A mudança tem motivo: família. Este ano, meu marido, Dico Oliveira, um dos diretores gerais do programa “Mais Você”, foi transferido para São Paulo, de onde Ana Maria Braga passou a apresentar. No início, enfrentamos as pontes-aéreas, eu aproveitei a pandemia para estudar ainda mais – algo que amo fazer – e conseguimos conciliar. Mas chega uma hora em que é preciso decidir. E minha família está sempre em primeiro lugar, mesmo eu sendo muito realizada com meu trabalho.

Gosto muito da expressão em inglês I love my job. Sou apaixonada pela medicina e pela possibilidade de fazer o ser humano, meu paciente, se sentir melhor. Mas tudo isso só faz sentido para mim porque tenho minha família, que é minha base, meu porto seguro, meus valores. Meu pai dizia sempre: “Daniela, você não vai parar de inventar moda, não?”. Era o modo dele de se espantar e se admirar diante das minhas iniciativas profissionais: quando tudo parecia estável, eu investia em aparelhos, abria uma clínica nova, fazia uma mais uma pós-graduação, porque realmente me interessa ser uma profissional cada vez melhor e mais completa. Minha mente vive a mil, e sou do time dos que gostam de botar as melhores ideias em prática, mesmo correndo riscos.

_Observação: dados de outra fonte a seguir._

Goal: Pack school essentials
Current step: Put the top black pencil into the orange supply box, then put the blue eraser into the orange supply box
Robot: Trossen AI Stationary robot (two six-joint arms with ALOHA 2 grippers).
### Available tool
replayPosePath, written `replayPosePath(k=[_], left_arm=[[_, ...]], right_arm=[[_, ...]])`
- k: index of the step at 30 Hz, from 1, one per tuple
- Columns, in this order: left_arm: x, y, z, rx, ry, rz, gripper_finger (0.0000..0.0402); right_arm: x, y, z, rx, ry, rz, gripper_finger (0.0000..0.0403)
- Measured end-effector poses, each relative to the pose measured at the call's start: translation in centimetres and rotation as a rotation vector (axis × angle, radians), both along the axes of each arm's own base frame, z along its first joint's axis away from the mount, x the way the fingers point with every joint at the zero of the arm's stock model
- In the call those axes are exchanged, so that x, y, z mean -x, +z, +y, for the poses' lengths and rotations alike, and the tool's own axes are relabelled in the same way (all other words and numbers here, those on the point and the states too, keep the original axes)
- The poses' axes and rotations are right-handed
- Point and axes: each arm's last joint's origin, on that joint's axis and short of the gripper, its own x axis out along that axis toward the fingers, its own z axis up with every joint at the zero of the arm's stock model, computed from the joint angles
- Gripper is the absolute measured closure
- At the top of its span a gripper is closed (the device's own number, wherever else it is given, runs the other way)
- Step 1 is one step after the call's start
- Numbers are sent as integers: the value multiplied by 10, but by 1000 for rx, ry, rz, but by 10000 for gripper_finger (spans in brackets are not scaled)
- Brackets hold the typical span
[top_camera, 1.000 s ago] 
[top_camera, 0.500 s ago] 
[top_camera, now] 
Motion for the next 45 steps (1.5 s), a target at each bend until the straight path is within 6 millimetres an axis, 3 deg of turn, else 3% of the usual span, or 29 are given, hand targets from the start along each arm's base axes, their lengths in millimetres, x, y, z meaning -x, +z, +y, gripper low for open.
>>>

A Clínica Daniela Alvarenga no Rio continua funcionando normalmente, onde vou atender três semanas por mês, e receber agora outros profissionais. Outro motivo de estar em São Paulo é que venho estudando muito Nutridermatologia há algum tempo. Sempre gostei de cuidar do paciente globalmente, de dentro para fora e de fora para dentro. Na minha visão, está tudo conectado: beleza e longevidade sem saúde é um conceito no qual não acredito.

No início do ano, tive a oportunidade de começar meus atendimentos dermatológicos em uma clínica de Nutrologia, do dr. Eduardo Rauen e me encantei ainda mais por tudo isso. Resultado: Fui aprovada para pós-graduação (mais uma novidade, meu pai diria!) no Albert Einstein, em São Paulo, e começo a estudar no segundo semestre. Voltando à frase de Heráclito, se nada é permanente, exceto a mudança, o que nos resta é estar em movimento e enfrentar da melhor maneira possível para que boas novas acompanhem o percurso. Mudar é se desafiar todos os dias, é combustível. E já que é assim, além de trabalhar e estudar, já me matriculei no beach tennis na arena BTG+, porque o esporte faz parte da minha vida e em períodos de mudança, é ainda mais importante.